= British Romanian Educational Exchange =

BREDEX is the British Romanian Educational Exchange. It is a volunteer organisation which sends university students from the UK to a number of cities in Romania to teach conversational English.

The programme was set up in 1990 by John West, a Reuters journalist, immediately after the Romanian revolution. In the summer of that year, seven British students travelled to three universities (Bucharest, Brașov and Iași) offering English courses to local students. Those seven students returned to Romania in December 1990 to set up English courses for the following summer.

The programme runs during the summer vacation and students go for between 5 and 7 weeks depending on the city that they are in. Initially, the students came from Oxford University, Cambridge University and Manchester University. Now the students are being recruited from a wider pool of universities including Queen Mary, University of London, University of Southampton, Durham University, King's College London, the University of Cambridge and the University of Oxford. They are sent to various cities in groups ranging from 2-6. The cities include Bucharest, Craiova, Galaţi, Iaşi, Sibiu and Timișoara. BREDEX has also, on occasion, provided courses in the smaller settlement of Bozovici, situated in the south west of Romania.

In each city conversational English classes are taught for around three hours a day to both children and young adults. The classes are as varied and flexible as the teachers wish to make them. Complete creative control is entrusted to the teachers who are all selected through a rigorous interview process. Typically, those being taught will be split into groups depending on a combination of their age and ability. Class sizes can range depending on local interest in the scheme and how many teachers there are. A lot of the teachers' time is usually spent absorbing the local culture with fellow teachers and local students. The atmosphere is quite informal and often more English is taught outside of the classroom than inside. As well, TEFL careers have also started from BREDEX so teachers can be as serious as they like.

In the middle of the programme the teachers are given one week's leave for independent travel.

According to testament handed down to the current organisers from previous participants, BREDEX has been running since 1991.

In her book "To Romania with Love" (https://www.amazon.co.uk/Romania-With-Love-Tessa-Dunlop/dp/0704372576) Tessa Dunlop's second visit to Romania is with BREDEX.

==Galaţi==

In Galaţi the teaching occurs at the city's university. A tutor at the university liaises with the students organising rooms and advertising the classes locally before the students arrive. The teachers are housed in student accommodation a short walk from the main University building.
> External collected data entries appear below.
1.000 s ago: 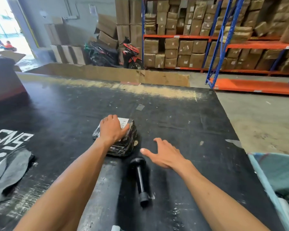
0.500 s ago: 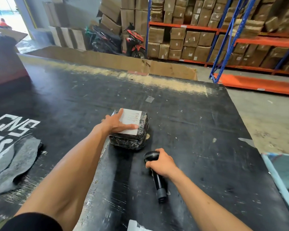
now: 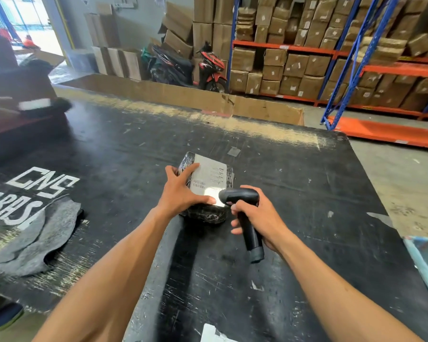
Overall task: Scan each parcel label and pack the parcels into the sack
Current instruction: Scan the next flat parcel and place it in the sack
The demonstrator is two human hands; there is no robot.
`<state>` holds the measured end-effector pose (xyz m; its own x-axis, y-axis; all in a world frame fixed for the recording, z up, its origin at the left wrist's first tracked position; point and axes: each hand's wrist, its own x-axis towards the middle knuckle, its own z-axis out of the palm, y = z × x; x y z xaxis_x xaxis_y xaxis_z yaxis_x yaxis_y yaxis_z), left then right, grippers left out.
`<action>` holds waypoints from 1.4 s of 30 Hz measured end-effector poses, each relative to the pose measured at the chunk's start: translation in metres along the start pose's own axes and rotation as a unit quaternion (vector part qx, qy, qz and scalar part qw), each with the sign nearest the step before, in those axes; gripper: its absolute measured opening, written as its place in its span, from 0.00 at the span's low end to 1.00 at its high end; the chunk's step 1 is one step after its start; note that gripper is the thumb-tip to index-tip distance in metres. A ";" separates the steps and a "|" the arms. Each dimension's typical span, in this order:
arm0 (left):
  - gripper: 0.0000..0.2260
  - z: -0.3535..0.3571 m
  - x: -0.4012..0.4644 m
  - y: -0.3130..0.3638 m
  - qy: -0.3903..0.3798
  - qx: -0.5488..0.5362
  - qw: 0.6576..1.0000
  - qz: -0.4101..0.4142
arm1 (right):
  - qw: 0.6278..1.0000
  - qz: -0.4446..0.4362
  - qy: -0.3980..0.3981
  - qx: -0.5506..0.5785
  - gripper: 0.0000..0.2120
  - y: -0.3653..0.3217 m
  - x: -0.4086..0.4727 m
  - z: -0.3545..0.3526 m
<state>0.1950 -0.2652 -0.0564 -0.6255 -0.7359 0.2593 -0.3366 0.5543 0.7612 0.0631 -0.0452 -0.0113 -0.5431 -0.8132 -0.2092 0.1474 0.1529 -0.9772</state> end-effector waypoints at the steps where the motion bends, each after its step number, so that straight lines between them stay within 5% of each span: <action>1: 0.51 0.002 -0.002 0.002 0.009 -0.004 1.000 0.012 | 1.000 -0.011 0.002 -0.004 0.23 -0.004 -0.002 0.004; 12: 0.51 0.017 -0.034 0.025 0.152 -0.002 0.988 0.035 | 0.994 -0.075 0.034 -0.078 0.22 -0.039 -0.012 0.038; 35: 0.52 0.017 -0.034 0.064 0.172 -0.002 0.984 0.057 | 0.984 -0.108 0.077 -0.117 0.25 -0.066 -0.027 0.030; 42: 0.48 0.010 -0.026 0.069 0.205 -0.054 0.977 -0.010 | 0.987 -0.092 0.075 -0.107 0.25 -0.059 -0.027 0.025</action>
<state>0.1811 -0.2044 -0.0167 -0.2774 -0.8526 0.4428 -0.2569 0.5099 0.8210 0.0896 -0.0462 0.0532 -0.6636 -0.7480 -0.0142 -0.1343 0.1377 -0.9813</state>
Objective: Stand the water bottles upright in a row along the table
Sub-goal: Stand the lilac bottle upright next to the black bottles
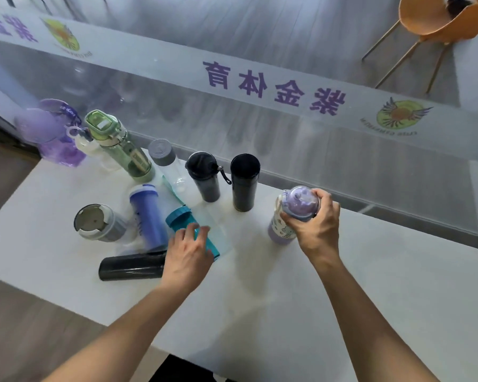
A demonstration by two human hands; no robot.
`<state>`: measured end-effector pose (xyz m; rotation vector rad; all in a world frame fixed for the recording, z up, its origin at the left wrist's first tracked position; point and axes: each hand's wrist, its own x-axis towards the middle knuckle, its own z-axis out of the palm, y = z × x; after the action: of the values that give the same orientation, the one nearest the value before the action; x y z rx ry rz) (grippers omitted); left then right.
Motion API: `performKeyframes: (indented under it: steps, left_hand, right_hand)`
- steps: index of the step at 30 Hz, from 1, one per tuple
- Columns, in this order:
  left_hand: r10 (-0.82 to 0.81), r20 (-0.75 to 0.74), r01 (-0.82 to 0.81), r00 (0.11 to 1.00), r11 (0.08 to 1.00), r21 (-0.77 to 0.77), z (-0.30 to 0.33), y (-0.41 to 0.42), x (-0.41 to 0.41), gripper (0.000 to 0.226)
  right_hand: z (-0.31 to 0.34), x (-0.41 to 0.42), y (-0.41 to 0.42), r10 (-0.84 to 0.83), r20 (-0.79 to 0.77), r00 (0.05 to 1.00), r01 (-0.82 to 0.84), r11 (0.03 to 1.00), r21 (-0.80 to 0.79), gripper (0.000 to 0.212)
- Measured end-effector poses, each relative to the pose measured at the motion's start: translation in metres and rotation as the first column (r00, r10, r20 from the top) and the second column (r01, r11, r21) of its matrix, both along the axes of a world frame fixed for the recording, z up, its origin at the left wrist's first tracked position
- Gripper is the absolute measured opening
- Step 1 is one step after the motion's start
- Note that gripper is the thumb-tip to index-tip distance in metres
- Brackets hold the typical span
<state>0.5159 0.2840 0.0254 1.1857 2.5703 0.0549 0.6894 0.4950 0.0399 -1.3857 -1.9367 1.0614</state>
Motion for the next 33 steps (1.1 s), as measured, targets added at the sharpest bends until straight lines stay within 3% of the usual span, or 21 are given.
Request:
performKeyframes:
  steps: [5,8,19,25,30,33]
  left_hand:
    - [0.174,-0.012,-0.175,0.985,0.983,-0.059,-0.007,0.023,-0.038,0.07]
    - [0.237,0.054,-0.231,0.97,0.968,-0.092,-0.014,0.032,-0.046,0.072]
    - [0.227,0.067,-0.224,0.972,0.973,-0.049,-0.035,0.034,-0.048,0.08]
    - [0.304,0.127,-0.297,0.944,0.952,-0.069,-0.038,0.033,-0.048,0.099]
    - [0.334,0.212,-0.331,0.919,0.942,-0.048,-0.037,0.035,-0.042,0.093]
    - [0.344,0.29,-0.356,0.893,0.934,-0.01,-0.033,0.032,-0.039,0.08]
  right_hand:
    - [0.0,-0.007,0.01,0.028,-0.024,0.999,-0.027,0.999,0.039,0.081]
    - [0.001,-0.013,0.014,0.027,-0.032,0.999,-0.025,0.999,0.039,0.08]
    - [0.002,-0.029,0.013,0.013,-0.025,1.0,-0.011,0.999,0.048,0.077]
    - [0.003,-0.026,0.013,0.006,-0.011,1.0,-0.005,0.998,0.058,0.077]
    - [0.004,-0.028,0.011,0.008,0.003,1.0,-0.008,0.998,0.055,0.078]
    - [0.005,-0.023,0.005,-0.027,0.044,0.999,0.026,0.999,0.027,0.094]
In Galaţi there is also a close link with the International student organisation AIESEC whose offices are next door to the accommodation provided to the teachers. AIESEC provides the teachers with access to other university students both Romanian and international. There is also a burgeoning relationship with the United States Peace Corps who are setting up an English language library.

==Craiova==

Similarly to Galati, a tutor at the university organises rooms in the main building of the University of Craiova and accommodation in one of the student hostels, as well as advertising in local highschools and various university buildings.

In 2010, classes took place from 12 July to 27 August, Monday to Friday, from 10:00 to 13:00 with a week off in the middle.